Oct 132010
 

Here’s a thing from a description of an adult sex education program:

We do talk about what turns people on, not by way of giving a list of turn-ons, but we talk about the fact that different people are turned on by different things, and different parts of the body excite people differently. We let them appreciate the fact that it wouldn’t help to compare their spouses to previous sexual partners and assume that a particular type of foreplay or touch or part of the body which turned on a previous lover will necessarily have a similar or the same effect on the spouse. There is a need to understand the uniqueness and individuality of everyone and take time to understand each other’s body and what gives pleasure

Holy crap. Don’t you want to attend that class? Don’t you want to hear what they have to say?

Well, you have to go to Nigeria to hear it.

It’s from the Community Life Project, a “Participatory, community-based, demand-driven approach to provide reproductive health and HIV/AIDs education and promote family and community development.”

The idea here is that sexual pleasure is empowering. It’s an issue that Contestations took up recently. Here’s a synopsis, but I encourage you to read the whole thing:

Sylvia Tamale writes that the discourse of pleasure, of “erotic is power,” helps African women to reclaim sexual autonomy from the forces of patriarchy and religious fundamentalism.

In different ways, both Sonia Correa and Petra Boyton warn that pleasure can be just as oppressive a narrative as those that underscore violence.

Li Yinhe very simply says that the cultural tradition of China is that women should be utterly non-sexual, and that tradition is unfair. “Women have a right to sex, and should be able to enjoy the happiness of sex, not just serve men sexually, or have sex for reproduction.”

As Pinar Ilkkaracan says:

women from all socio-economic levels perceive the autonomy over their bodies and sexuality to be an indispensable part of their human rights and one of the most significant pre-conditions of their empowerment.

Me, I say that when you teach about safer sex from the point of view of pleasure, you get better results.

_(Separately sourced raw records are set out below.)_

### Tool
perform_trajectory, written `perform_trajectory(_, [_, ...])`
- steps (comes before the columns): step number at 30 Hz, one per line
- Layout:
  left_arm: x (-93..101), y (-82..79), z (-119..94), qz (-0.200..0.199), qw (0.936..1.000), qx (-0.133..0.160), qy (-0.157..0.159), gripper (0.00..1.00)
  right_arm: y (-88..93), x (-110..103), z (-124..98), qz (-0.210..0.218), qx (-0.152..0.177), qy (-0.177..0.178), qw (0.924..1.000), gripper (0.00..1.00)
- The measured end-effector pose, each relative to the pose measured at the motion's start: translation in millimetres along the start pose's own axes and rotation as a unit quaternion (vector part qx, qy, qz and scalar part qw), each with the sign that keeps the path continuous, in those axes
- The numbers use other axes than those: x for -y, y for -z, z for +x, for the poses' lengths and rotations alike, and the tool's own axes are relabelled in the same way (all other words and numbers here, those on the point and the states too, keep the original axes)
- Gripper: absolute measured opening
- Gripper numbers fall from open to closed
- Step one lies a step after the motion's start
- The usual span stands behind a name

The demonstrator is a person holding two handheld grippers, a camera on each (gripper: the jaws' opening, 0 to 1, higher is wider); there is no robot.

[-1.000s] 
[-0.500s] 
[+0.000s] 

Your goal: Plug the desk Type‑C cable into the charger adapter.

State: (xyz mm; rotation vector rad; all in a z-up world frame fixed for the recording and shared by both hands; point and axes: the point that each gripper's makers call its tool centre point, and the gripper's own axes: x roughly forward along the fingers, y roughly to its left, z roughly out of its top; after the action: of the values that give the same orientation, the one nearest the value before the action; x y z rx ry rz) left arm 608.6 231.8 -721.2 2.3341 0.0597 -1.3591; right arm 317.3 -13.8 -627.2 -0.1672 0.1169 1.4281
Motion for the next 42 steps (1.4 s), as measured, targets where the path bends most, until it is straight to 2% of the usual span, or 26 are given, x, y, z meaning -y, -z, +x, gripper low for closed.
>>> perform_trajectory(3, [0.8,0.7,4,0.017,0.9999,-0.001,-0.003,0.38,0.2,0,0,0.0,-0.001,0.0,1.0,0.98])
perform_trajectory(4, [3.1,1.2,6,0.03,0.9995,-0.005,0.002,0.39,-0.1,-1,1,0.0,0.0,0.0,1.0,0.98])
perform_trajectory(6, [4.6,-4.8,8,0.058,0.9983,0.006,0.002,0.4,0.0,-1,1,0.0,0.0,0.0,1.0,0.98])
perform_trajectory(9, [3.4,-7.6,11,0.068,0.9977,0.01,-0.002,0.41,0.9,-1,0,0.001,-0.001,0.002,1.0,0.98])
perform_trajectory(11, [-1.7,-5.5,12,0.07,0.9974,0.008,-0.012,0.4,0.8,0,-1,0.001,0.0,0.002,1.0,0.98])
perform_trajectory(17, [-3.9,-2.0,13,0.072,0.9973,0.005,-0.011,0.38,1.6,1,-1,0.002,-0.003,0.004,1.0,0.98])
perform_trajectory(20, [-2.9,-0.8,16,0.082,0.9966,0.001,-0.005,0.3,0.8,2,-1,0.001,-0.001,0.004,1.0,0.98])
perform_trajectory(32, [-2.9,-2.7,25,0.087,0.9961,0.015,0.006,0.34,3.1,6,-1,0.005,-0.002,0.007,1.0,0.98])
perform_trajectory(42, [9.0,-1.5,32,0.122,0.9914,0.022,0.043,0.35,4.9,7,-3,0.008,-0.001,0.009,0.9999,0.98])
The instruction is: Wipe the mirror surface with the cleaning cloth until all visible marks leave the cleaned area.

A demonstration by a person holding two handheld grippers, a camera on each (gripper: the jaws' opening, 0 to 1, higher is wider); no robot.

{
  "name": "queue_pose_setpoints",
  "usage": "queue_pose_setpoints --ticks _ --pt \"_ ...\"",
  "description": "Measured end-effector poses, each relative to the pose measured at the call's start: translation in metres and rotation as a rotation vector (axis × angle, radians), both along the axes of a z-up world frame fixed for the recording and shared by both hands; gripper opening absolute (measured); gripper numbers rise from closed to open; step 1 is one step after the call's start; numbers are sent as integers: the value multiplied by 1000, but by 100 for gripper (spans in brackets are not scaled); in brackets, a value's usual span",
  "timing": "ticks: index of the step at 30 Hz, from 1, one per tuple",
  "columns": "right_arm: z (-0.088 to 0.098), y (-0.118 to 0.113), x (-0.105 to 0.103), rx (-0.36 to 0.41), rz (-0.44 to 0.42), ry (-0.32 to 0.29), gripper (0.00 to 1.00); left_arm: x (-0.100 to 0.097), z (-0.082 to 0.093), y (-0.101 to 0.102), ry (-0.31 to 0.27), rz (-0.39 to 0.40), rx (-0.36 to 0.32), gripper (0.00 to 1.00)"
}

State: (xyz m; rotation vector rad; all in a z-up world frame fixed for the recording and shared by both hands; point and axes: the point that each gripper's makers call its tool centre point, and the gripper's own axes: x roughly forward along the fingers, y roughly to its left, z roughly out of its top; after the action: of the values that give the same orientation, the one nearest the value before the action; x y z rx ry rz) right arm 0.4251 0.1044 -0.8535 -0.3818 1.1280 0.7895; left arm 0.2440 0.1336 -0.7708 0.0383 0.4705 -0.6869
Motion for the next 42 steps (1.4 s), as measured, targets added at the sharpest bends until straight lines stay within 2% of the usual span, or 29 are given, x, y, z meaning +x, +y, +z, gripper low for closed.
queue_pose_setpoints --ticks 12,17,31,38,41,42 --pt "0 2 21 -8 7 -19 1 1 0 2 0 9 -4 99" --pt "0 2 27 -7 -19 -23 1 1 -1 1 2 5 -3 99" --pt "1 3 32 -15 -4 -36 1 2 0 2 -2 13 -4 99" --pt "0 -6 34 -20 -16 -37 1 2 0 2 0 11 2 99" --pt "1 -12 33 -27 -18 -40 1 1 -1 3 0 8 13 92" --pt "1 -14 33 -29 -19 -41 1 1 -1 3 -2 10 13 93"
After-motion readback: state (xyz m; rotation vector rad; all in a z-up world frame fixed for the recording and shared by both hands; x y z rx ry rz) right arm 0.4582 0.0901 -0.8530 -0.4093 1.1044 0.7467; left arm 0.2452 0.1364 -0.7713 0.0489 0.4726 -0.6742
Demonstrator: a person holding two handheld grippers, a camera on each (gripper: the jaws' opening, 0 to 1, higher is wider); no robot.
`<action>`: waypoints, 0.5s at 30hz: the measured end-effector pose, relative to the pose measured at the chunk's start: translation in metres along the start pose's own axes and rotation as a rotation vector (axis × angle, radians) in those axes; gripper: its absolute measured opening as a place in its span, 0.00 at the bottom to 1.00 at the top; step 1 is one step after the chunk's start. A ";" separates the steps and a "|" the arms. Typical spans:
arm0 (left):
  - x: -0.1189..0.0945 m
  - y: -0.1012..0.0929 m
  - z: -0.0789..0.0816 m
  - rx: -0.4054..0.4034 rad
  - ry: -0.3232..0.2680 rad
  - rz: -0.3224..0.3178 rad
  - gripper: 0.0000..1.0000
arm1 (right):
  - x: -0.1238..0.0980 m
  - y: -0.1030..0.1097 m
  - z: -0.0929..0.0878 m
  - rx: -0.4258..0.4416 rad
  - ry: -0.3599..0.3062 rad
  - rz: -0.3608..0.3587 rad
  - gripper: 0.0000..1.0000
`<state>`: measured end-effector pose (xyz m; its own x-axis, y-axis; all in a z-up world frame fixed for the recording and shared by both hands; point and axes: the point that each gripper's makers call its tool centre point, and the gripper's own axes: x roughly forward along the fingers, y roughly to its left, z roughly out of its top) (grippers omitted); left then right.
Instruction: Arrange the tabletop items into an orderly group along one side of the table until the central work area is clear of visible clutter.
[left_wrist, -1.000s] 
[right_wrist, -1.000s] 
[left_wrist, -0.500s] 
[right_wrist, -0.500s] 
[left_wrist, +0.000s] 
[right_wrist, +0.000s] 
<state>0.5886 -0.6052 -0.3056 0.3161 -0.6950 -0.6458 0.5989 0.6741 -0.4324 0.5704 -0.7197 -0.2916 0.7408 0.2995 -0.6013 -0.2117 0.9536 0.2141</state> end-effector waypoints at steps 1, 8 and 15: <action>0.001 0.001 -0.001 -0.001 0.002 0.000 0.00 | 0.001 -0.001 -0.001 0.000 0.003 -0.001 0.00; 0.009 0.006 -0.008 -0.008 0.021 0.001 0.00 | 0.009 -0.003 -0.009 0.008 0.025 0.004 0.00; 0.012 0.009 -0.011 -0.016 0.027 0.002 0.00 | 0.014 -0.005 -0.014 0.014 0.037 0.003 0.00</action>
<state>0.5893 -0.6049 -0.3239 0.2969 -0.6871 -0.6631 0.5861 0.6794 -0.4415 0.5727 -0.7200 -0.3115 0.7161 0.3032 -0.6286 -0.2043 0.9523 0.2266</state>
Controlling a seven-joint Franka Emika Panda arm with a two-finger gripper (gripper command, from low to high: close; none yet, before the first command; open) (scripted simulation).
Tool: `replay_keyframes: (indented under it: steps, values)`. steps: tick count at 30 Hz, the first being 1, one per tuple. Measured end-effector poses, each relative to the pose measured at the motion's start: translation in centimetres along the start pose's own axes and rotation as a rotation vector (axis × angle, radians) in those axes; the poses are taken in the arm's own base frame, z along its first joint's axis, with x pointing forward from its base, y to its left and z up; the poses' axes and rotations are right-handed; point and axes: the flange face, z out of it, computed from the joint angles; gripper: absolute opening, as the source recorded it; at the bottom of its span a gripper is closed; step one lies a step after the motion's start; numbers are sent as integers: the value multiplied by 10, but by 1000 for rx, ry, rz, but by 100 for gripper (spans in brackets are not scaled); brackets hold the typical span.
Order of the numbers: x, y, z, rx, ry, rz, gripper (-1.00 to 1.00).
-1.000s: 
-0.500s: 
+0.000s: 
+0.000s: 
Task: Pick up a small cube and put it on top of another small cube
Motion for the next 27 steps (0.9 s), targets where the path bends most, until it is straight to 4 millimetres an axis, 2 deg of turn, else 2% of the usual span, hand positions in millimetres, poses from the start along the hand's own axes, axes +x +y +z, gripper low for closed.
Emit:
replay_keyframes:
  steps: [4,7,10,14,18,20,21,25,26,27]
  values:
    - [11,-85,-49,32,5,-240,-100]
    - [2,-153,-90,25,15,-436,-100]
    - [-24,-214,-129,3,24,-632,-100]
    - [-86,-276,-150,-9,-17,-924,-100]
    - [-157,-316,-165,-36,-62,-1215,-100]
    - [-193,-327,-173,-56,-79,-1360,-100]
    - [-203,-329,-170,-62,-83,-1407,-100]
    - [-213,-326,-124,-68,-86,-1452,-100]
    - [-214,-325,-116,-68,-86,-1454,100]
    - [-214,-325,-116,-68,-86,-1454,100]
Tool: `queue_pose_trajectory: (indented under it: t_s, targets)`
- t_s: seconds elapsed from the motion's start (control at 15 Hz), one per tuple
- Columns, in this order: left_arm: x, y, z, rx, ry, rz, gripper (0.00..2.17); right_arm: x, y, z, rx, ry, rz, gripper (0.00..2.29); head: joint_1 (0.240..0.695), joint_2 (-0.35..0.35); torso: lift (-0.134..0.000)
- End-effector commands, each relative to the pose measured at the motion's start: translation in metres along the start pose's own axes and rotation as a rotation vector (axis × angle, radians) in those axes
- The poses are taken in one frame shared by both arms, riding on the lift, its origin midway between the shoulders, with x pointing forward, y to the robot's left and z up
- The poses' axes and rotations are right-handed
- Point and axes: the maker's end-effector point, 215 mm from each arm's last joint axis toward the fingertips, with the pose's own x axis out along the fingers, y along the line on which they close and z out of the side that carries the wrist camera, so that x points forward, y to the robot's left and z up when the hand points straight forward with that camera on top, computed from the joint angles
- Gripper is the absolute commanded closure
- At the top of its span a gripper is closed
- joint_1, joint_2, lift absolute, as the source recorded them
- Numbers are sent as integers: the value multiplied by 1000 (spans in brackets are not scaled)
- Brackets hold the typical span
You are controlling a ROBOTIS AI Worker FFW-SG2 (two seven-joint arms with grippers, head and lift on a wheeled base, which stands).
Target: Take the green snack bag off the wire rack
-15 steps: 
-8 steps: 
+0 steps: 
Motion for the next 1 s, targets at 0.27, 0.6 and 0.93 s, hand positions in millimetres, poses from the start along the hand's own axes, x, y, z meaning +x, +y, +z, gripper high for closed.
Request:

If you don’t acknowledge that people have sex because it feels good and they like it, they won’t pay attention to you. Why should they? What do you understand about why they have sex? From a pragmatic viewpoint, acknowledging the importance of pleasure, when to teach Americans about sex at least, is crucial to effective education.

But even more, the acknowledgement that women have a right to pleasure implies, necessarily, that they have a right to control their own bodies. There are plenty of cultures left in the world where women’s bodies are considered to be in the public domain, accessible to whatever man decide to avail himself. Too, the perception of “nice, clean” middle class women as non-sexual results in the sexual exploitation of poor women.

It’s an argument that I find self-evident, but lots of people struggle with it. “Why is pleasure important when there’s, like, AIDS and fistulas and stuff?” Well. Women are sexual; they have desires and arousal and orgasms; they have bodies that can touch and be touched. Women get to be in control of their bodies, as men get to be in control of theirs. Women get to control their reproduction and when they have sex. Women’s sexual pleasure is a right. Recognizing this when we teach about sex makes sex education more effective and builds a culture of sexual agency for women, gives women power.

Pleasure as empowerment. See?

For more examples, have a look at Global Mapping of Pleasure, which identifies sex positive harm reduction interventions around the world.